On the penultimate day of 2022 we arrived at Calle Cuba between Tejadillo and Empedrado, Old Havana. The producer and friend Enrique Carballea insists weekly on the artistic proposals offered by this site and it is better to pay attention to a man like him.
We are the first to arrive. Half an hour later everyone sings classic Argentine songs. I discover Liliam Ojeda accompanied by some outstanding musicians. People hum songs by Fito, María Elena Walsh, Charly García…
Someone close to us wishes us for 2023 “health and exit”. It has been a “dog” year, but music helps a little and on that terrace on Calle Cuba one tries to forget.
We are at Café Solás, which is also known as El Café de los Artistas.

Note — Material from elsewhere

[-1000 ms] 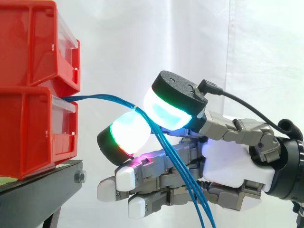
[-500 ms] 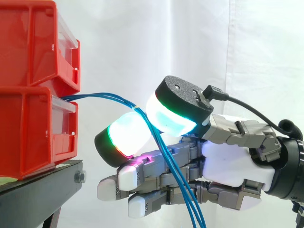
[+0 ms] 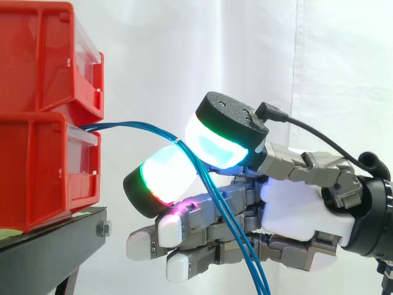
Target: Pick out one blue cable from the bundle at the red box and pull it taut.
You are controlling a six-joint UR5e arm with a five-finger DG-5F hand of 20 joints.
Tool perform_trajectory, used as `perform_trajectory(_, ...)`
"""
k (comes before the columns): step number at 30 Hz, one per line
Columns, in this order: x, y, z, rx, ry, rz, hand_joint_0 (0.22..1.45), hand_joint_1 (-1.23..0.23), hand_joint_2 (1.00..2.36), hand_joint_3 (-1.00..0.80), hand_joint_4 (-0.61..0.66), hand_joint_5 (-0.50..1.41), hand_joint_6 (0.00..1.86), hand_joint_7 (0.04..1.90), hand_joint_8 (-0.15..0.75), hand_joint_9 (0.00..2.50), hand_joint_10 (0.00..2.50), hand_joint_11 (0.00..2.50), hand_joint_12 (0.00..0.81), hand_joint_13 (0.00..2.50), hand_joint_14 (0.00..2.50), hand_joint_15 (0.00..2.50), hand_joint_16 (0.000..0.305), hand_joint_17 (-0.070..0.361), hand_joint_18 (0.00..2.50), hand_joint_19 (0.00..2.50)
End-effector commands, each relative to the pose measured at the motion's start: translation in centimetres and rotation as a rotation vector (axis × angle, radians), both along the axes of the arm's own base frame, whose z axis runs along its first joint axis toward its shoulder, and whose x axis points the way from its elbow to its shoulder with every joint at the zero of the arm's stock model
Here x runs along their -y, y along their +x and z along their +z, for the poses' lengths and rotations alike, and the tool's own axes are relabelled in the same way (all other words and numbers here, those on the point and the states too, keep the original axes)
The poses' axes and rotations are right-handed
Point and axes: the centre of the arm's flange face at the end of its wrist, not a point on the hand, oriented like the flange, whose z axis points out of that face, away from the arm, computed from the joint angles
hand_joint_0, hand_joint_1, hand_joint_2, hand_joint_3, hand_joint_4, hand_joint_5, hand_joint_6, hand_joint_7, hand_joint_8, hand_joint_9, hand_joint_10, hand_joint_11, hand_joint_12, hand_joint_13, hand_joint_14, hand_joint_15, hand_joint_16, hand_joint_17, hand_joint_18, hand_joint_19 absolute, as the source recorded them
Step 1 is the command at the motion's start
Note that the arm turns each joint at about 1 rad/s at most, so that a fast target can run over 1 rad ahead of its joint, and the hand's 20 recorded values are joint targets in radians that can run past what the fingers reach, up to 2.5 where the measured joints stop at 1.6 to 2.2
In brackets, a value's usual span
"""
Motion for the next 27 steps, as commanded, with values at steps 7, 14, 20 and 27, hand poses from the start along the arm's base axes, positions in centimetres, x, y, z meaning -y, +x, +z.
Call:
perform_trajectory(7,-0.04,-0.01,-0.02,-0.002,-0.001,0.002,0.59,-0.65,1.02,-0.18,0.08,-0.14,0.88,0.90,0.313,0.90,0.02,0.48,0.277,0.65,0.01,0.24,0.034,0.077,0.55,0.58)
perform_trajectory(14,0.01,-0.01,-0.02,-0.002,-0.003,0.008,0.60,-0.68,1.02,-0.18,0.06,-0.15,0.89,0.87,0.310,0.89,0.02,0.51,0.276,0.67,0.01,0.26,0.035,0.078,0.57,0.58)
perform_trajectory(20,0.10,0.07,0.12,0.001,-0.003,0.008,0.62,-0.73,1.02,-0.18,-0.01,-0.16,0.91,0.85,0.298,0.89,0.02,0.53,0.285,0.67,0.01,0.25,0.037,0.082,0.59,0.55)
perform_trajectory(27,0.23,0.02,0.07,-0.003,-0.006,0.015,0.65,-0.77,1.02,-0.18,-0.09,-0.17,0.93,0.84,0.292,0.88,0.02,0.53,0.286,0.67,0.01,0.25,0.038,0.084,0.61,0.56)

I return to Carballea, “more of a musician than some who are out there”, says the music lover Humberto Manduley and we agree with him. He is one of the most recognized music producers on the island. Several times awarded at the Cubadisco International Fair, Enrique Carballea is constantly creating and does not think twice to bet on beginning artists.
As executive producer, he began working with the unforgettable Santiago Feliú and continued with other artists and groups such as Sergio Vitier, Emiliano Salvador, Monte de Espuma, Donato Poveda, Frank Delgado, among others.
Linked to cafe solas He has been one of those responsible for bringing musicians such as Francis del Río, the Pyra group, Emir Santana, Janio Abreu, Alejandro Falcón, Emilio Morales or the Spanish group Las Mónicas, among others.
Why bet on a project like this? What motivated you?
I have known the owners since they were children. I was lucky to be “protected” in my youth by the exceptional teaching of the Uruguayan intellectual Sergio Igor Benvenuto Machado. He was my university, my tutor, my spiritual patron and still is. At his house I met and was interviewed at the age of 25 by Daniel Viglietti to tell my experience as an apprentice producer. Sergio generously opened that door for me as if he were having a mate.
When one of his sons, Aldo, called me to “invent” programming, I didn’t hesitate. Since May 2022 it has been a magical night every Monday. I am passionate about hearing great Cuban musicians so close.
How to describe this place in a few words?
In this magical Havana Jazz terrace, music heals any heartbreaking situation. Café Solás is a good stage of life. I don’t know how long it lasts, but I enjoy it. Even when I return home at so many in the morning and the miracle of having lived an illuminated night in a deserted city accompanies me. It’s miraculous sometimes.
A community cultural proposal
Café Solás is the son of a first project called Café de los Artistas located in Callejón de los Peluqueros, an initiative of the artist Luis Carlos Benvenuto Solás.
«After a few years we decided to bet on this project Café Solás that maintains as slogan ‘The artists’ café’, focused on the figure of Humberto Solás and is open to all Cuban culture. We have always dreamed of it as a cultural project with a bar-restaurant included, precisely because we come from that world: that of dance, the Gibara Film Festival, etc. ”, he comments to OnCuba Sergio Benvenuto Solás.
«In this post-Covid stage we have been able to launch ourselves to experiment, we have been more daring. For example, we take great care of the jazz project coordinated by Enrique Carballea. The Barrio Cuba film club coordinated by Sergio Adrián Benvenuto is also aimed at young people from 20 to 25 years old. The boys come to see movies and we have invited national cinema figures.
A few months ago, Café Solás celebrated the 25th anniversary of the film’s premiere Sapphires, blue madness, directed by Manuel Herrera and various tributes have been organized to other personalities such as the leading actress Daysi Granados, the Spanish cultural promoter Pilar Zúmel or the premiere of the documentary Bye daddy by the director Aarón Vega dedicated to the filmmaker Pastor Vega.
«We want to contribute to this area of the city with a purely community cultural proposal, without flirting with what gives money. We say to jazz musicians that you don’t have to compromise. The public comes to listen to good music”, says Benvenuto.
«We are surviving the crisis and it is a complex process but we are enjoying it because we do what we like and it works. I can’t tell you that today I came to work, I came to enjoy a concert. Our world is not the commercial world, we know that what we are placing has a level and we are looking for people with experience”, he adds.